- **TRY IT**
Within the listing that follows, reproduce exactly the lines starting at the line with "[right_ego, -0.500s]" and ending at the line with "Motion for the", inclusive, and only those. Pictures are dropped.

- **INFORMATION PROVIDED**

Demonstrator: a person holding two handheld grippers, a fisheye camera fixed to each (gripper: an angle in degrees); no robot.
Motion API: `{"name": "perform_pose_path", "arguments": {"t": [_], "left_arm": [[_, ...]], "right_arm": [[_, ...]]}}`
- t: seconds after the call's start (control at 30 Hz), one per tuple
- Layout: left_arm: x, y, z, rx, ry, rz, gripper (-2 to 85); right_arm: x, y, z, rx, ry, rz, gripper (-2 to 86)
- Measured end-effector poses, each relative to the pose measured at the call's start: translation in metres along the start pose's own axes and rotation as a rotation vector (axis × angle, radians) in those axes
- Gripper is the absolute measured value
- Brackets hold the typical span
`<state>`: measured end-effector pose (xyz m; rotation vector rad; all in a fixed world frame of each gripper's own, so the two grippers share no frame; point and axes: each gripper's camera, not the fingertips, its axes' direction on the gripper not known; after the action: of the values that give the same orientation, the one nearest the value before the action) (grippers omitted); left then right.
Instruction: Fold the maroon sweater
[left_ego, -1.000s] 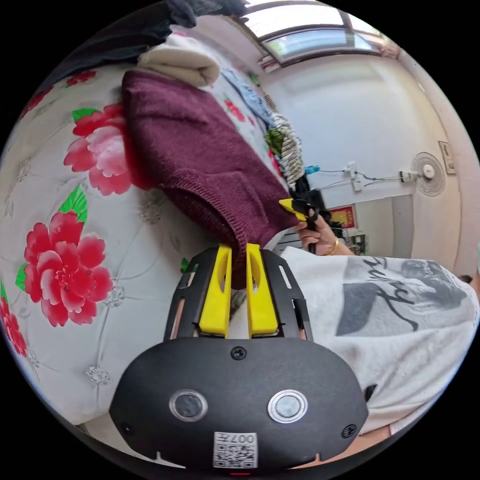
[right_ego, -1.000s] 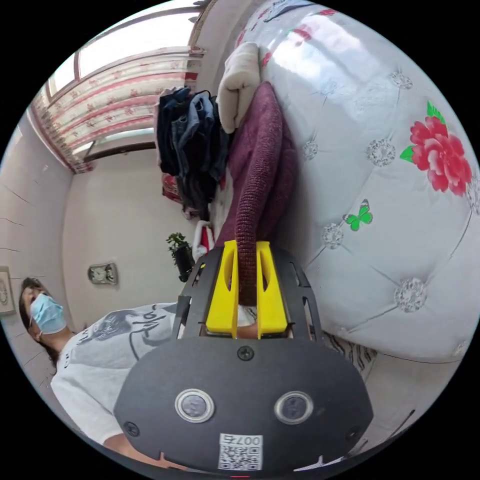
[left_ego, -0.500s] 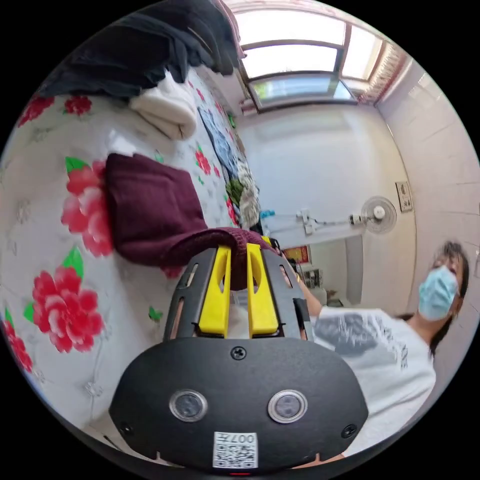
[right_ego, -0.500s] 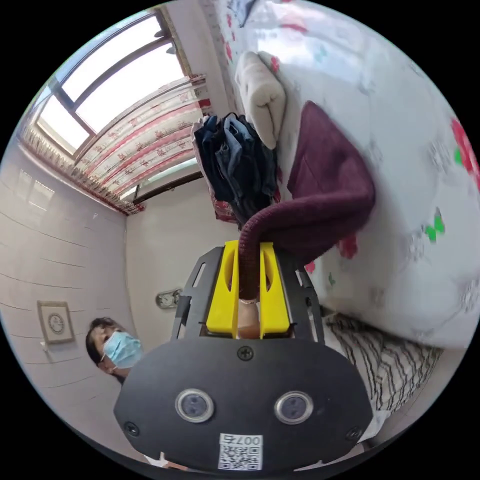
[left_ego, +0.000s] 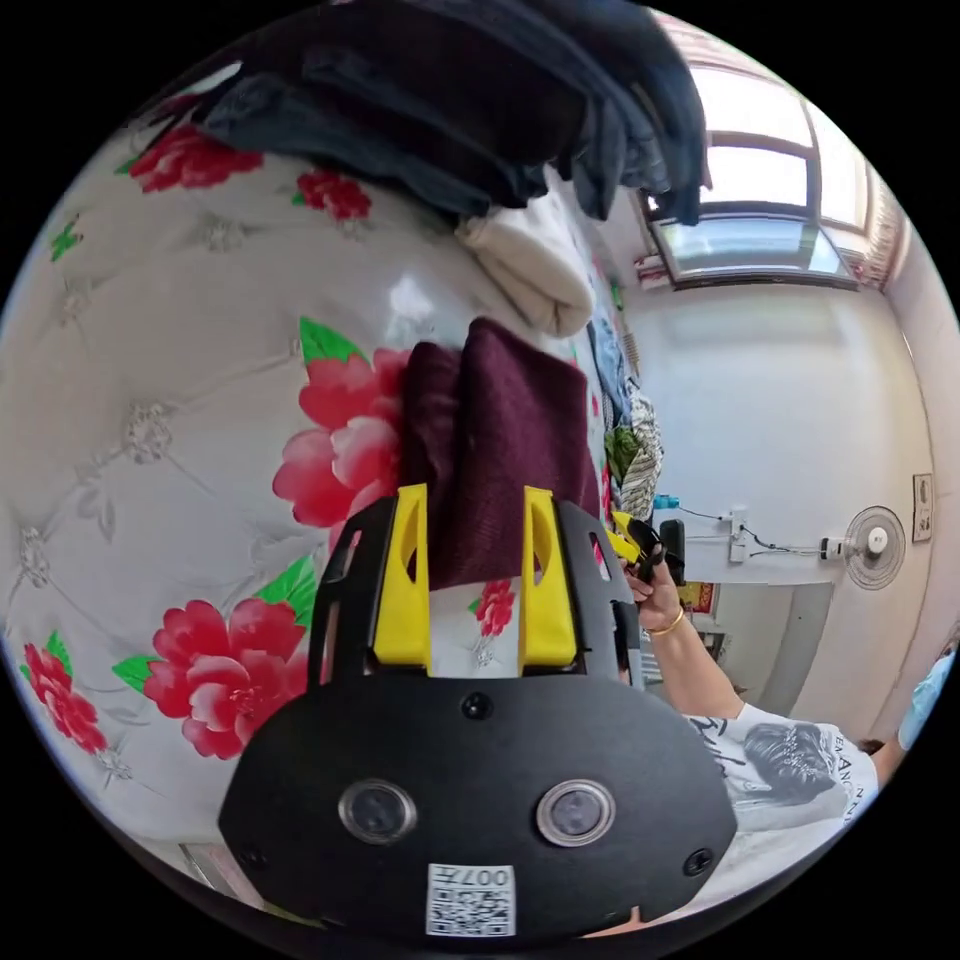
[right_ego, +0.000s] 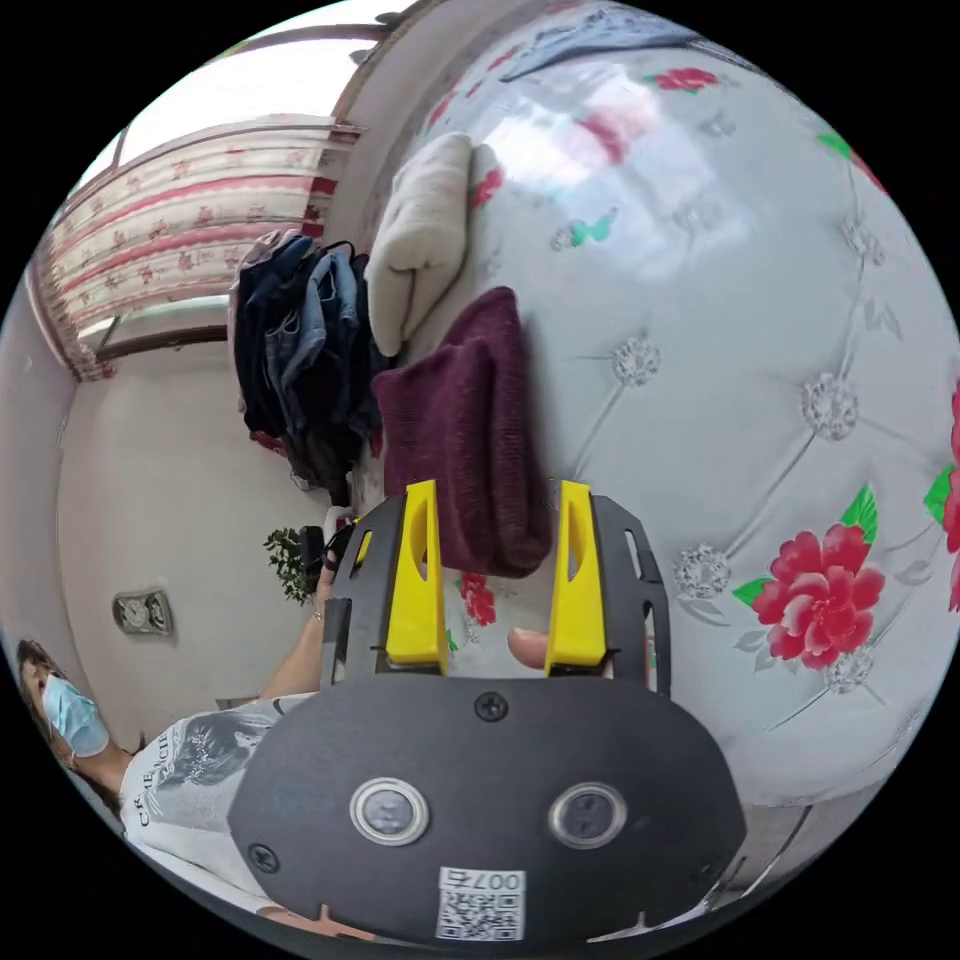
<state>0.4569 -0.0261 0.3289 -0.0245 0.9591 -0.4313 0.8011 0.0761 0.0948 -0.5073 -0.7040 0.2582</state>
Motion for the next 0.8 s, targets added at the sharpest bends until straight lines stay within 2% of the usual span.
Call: {"name": "perform_pose_path", "arguments": {"t": [0.07, 0.2, 0.37, 0.43, 0.5, 0.63, 0.7, 0.8], "left_arm": [[-0.001, -0.003, 0.01, -0.017, -0.005, -0.001, 13.6], [0.031, -0.009, -0.001, 0.071, -0.117, 0.147, 13.1], [0.047, -0.025, 0.042, -0.094, -0.18, 0.227, 12.9], [0.049, -0.027, 0.058, -0.127, -0.237, 0.231, 8.3], [0.056, -0.024, 0.052, -0.092, -0.226, 0.257, 5.2], [0.075, 0.009, 0.025, 0.0, -0.206, 0.331, 4.4], [0.069, 0.03, 0.018, 0.028, -0.204, 0.295, 4.5], [0.034, 0.063, 0.018, 0.072, -0.24, 0.122, 5.3]], "right_arm": [[0.011, -0.006, 0.015, -0.024, -0.045, 0.033, 13.0], [0.003, -0.018, 0.034, -0.061, -0.028, -0.011, 13.3], [-0.011, -0.03, 0.066, -0.147, 0.003, -0.065, 13.2], [-0.012, -0.032, 0.073, -0.154, 0.013, -0.058, 13.0], [-0.014, -0.034, 0.074, -0.147, 0.007, -0.05, 12.8], [-0.038, -0.028, 0.072, -0.127, 0.098, -0.137, 12.1], [-0.046, -0.025, 0.069, -0.114, 0.109, -0.175, 12.0], [-0.048, -0.023, 0.071, -0.127, 0.077, -0.18, 12.2]]}}
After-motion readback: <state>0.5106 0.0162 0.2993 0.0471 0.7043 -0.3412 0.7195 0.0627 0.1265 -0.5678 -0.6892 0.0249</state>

- **ANSWER TO THIS TASK**
[right_ego, -0.500s] 
[left_ego, +0.000s] 
[right_ego, +0.000s] 
<state>0.4569 -0.0261 0.3289 -0.0245 0.9591 -0.4313 0.8011 0.0761 0.0948 -0.5073 -0.7040 0.2582</state>
Motion for the next 0.8 s, targets added at the sharpest bends until straight lines stay within 2% of the usual span.

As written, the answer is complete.